Nate finds them like that half an hour later. 

 

“Guys it’s the...um.”

 

“The butler we -” Blair coughs, hears her voice for the first time since the hands unclasped her neck and sighs. “Know.”

 

Serena strokes Blair’s hair, feels warm to the touch. “Get the cuffs from the van, and tell Chuck to call the cops. I’ll help her out of here when you get back.” 

 

Blair slumps back and Serena takes her weight. 

 

*

 

They go back to Manhattan for a month, after. Blair’s mother begs for therapy and her stepfather makes another play for late-admission at NYU. She smiles sweetly at the both of them and informs Tiffany’s she’s on her way in for something sparkling to distract from the bruises. 

 

Serena stays with them for the first week home and most days after, curled around Blair’s waist like a tightly-sewn shadow. Serena spends one night tracing the faint outlines of Blair’s bruises then kissing each one as if to swallow the pain back for herself. She stretches out beside Blair and curls their bodies together so they fit (so they match.)

 

They fall asleep and wake just shy of symbiotically, filling waking breaths with each other to be sure their lungs work. Blair’s legs slip between Serena’s and they falter on the way to eachother’s mouths.

 

Serena stumbles down to breakfast in Blair’s silk dressing gown instead of her own, and Blair’s mother lowers her glasses on her nose and picks up the paper again, saying nothing. Blair reconsiders what her mother knows but keeps quiet, and promises to look at a therapy brochure when she has the time. 

 

Serena holds her hand when they run back upstairs, pulling Blair into the en suite and running a bath. 

 

*

 

They manage a month’s rest altogether, before they all turn half-feral with the boredom. Chuck has put on three pounds that he vows to eradicate and Nate’s projects have each steadily fallen apart without anyone looking over his shoulder forcing him to stick with it. Blair cannot take another minute looking at the same walls and the same stores and the same Agatha Christie novels that Serena has taken to stealing and dog-earing the pages, and Serena claims she may begin to lose her hair if she stays a single night more under her mother’s roof. 

 

They’re on the road before sun-up; New Jersey’s werewolf problem a siren call to their need for stimulation. Their gas stop spills into a breakfast and that into group bonding in the back of the van until lunchtime shocks all of them awake where they’ve fallen, apart from Nate who promptly turns over and curls up. 

 

Blair creeps up on him when Chuck and Serena make a vital coffee run and slips the plastic glasses over his eyes.
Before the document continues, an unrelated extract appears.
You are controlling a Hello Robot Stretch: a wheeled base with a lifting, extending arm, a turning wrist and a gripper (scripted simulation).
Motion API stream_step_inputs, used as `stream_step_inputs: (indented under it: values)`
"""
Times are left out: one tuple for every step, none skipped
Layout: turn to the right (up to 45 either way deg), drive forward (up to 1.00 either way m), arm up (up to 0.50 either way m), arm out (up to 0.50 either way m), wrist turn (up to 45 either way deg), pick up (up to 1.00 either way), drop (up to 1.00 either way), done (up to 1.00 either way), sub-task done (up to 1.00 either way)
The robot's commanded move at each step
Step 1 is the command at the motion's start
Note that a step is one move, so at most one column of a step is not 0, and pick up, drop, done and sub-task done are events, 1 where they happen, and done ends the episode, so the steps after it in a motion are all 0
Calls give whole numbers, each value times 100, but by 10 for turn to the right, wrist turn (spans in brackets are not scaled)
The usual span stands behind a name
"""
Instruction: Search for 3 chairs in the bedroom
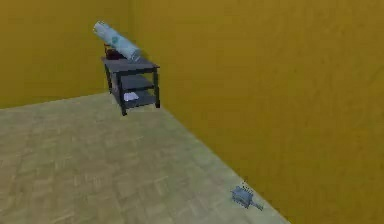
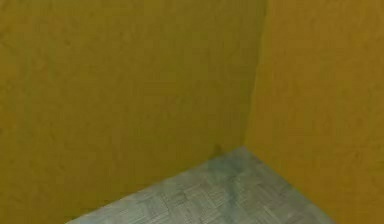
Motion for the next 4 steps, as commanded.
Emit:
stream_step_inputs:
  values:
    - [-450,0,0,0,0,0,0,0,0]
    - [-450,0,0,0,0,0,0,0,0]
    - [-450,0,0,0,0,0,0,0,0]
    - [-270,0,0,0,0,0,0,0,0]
She climbs into the front seat of the van and rests her legs on the dashboard until Serena pulls open the passenger door. Blair slips the cups into the holders and yawns. As her arms fall, she pulls Serena in by her silk scarf, tilting her face up for a kiss. 

  
“Come on, gang,” Blair says, settling her hands on the steering wheel, the leather matching her suede driving gloves. “Mystery waits for no man.”